Banker? ....er, hang on .....did I get that right? ((( Tongue )))
6 Feb 2013 7:55PM
You will not beat the old boys network, they control all they survey?SadSadSad
stevie Plus
13 1.2k 2 United Kingdom
7 Feb 2013 6:23AM
No chance of a firing squad, is there.....?
7 Feb 2013 7:34AM
It would only be the foot soldiers - the generals would have conveniently forgotten ever giving the orders !
User_Removed 6 48 1 United Kingdom
7 Feb 2013 8:52AM
One law for the top 5%, one law for the rest of us. It's the same all over the world.
mikehit Plus
7 8.0k 13 United Kingdom
7 Feb 2013 9:31AM
I was speaking to one of local coppers a few years ago, and the issue of rfraud came up. Apparently the police approach to fraud investigation was that investigation was not worth pursuing unless it was greater than 20,000 and/or involved a public official. So in this case it seems there is 'one rule for them and one rule for us' with the top 5% more likely to be prosecuted.
JackAllTog Plus
7 4.5k 58 United Kingdom
7 Feb 2013 9:32AM
Its a disgrace that some crimes are now considered to complex to prosecute and said to not be in the public interest to pursue.

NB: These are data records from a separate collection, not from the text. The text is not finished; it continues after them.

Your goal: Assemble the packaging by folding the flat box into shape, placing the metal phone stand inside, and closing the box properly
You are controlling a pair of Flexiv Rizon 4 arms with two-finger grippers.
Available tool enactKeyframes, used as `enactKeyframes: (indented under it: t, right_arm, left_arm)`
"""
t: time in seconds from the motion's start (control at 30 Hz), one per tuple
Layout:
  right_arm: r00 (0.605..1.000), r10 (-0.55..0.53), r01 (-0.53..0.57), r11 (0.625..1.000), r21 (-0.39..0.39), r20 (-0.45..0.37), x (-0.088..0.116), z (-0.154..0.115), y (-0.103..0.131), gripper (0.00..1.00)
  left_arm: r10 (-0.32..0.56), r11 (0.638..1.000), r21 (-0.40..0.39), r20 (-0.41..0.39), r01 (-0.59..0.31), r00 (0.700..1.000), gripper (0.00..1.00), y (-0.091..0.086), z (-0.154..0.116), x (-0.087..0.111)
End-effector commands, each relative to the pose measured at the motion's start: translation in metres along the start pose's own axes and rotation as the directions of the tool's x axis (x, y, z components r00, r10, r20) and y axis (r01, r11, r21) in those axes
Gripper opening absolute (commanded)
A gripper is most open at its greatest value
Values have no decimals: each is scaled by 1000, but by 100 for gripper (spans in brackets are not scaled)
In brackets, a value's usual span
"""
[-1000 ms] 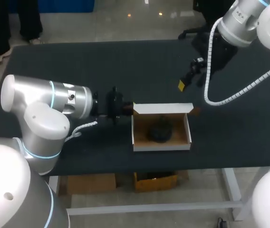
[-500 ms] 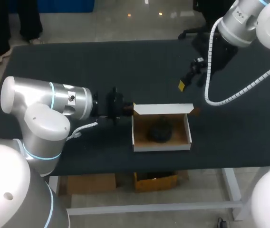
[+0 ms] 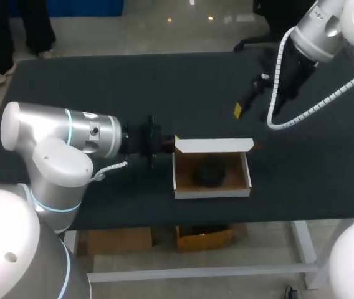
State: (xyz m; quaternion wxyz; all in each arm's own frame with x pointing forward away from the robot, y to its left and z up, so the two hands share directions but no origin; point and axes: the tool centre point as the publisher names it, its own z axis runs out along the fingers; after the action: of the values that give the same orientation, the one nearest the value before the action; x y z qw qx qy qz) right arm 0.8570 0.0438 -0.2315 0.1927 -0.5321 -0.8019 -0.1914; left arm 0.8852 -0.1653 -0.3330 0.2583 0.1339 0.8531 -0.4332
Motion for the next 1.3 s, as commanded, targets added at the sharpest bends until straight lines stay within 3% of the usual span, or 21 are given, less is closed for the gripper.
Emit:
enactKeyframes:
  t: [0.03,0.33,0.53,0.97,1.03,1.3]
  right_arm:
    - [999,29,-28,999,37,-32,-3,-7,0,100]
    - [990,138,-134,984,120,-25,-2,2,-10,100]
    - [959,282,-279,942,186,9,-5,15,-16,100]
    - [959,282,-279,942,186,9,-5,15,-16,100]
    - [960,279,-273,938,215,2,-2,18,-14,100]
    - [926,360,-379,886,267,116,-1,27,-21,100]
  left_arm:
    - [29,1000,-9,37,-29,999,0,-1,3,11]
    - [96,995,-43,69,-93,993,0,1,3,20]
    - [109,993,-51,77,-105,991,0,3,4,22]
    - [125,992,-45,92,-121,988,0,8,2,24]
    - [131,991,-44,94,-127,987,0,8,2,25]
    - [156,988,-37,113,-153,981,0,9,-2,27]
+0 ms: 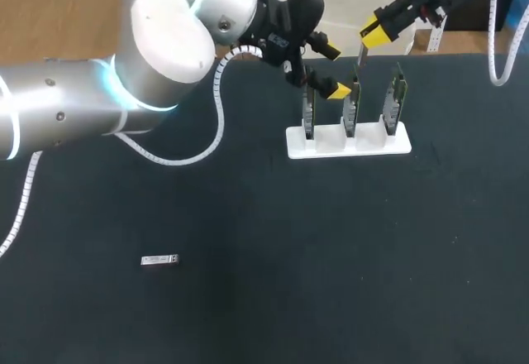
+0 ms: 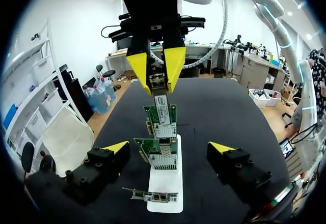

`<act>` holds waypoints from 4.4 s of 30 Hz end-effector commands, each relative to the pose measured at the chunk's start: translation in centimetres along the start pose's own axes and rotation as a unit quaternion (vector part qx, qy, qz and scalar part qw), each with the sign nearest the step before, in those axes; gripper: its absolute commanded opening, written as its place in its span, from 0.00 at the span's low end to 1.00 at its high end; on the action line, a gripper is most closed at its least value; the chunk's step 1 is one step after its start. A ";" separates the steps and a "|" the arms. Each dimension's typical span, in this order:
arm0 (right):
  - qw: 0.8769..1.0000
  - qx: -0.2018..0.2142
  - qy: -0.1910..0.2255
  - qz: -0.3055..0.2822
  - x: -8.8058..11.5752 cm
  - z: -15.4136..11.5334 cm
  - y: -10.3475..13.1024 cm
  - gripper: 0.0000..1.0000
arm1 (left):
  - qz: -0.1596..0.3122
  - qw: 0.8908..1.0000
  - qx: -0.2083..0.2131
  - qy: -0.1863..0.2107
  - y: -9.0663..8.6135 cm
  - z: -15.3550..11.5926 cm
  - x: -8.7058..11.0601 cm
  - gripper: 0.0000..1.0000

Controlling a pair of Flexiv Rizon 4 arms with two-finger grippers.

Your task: Pick up the optical module with the left hand, and insert it into the network port with the right hand.

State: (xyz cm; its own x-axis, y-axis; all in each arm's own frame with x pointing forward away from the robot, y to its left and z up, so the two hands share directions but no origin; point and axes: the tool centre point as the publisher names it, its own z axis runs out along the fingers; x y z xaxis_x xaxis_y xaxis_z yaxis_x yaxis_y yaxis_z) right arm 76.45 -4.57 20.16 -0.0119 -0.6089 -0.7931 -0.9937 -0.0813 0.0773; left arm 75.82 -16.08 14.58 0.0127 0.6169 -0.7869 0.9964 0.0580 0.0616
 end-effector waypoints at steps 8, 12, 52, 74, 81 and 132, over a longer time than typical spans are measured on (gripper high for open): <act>1.000 0.004 0.001 -0.001 0.1 -0.1 0.5 0.00 | 0.003 1.000 0.005 0.010 -0.9 0.2 0.1 1.00; 1.000 0.004 0.002 -0.002 0.2 -0.1 0.5 0.00 | 0.000 1.000 0.005 0.012 -0.9 0.2 0.1 1.00; 1.000 0.005 0.007 -0.003 0.1 -0.1 0.1 0.00 | -0.026 0.999 0.016 0.042 -0.6 0.8 0.5 1.00; 1.000 -0.013 0.006 0.013 1.7 1.4 -2.3 0.00 | -0.027 0.999 0.017 0.043 -0.6 0.8 0.6 1.00; 1.000 -0.018 0.014 0.006 1.0 1.8 -2.3 0.00 | -0.027 0.999 0.017 0.043 -0.6 0.8 0.6 1.00; 0.998 0.009 0.053 0.026 1.8 2.5 -0.2 0.00 | -0.027 0.999 0.017 0.043 -0.6 0.8 0.6 1.00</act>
State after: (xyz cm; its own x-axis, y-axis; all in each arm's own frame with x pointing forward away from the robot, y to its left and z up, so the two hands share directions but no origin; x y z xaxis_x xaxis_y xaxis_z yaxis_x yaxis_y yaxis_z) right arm 76.49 -4.00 17.27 -0.0541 -0.6888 -0.7229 -0.9933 -0.0367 0.1092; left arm 75.10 -16.31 13.59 -0.0447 0.6757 -0.7358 0.9977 0.0671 0.0011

I believe its very much in the public interest to unravel such schemes, i just don't believe highly paid lawyers are be best people to do it as i don't believe there are enough lawyers who really are clever enough in an area to be worth their salary's at the higher end of the scale.
Much as I don't believe politicians are often smart or diligent enough to fully serve the country's interest .
Sometimes its only the press with their moral outrage that keep things in check - even against themselves when they are at fault.

And its down to us to keep reminding our appointed managers of their responsibilities.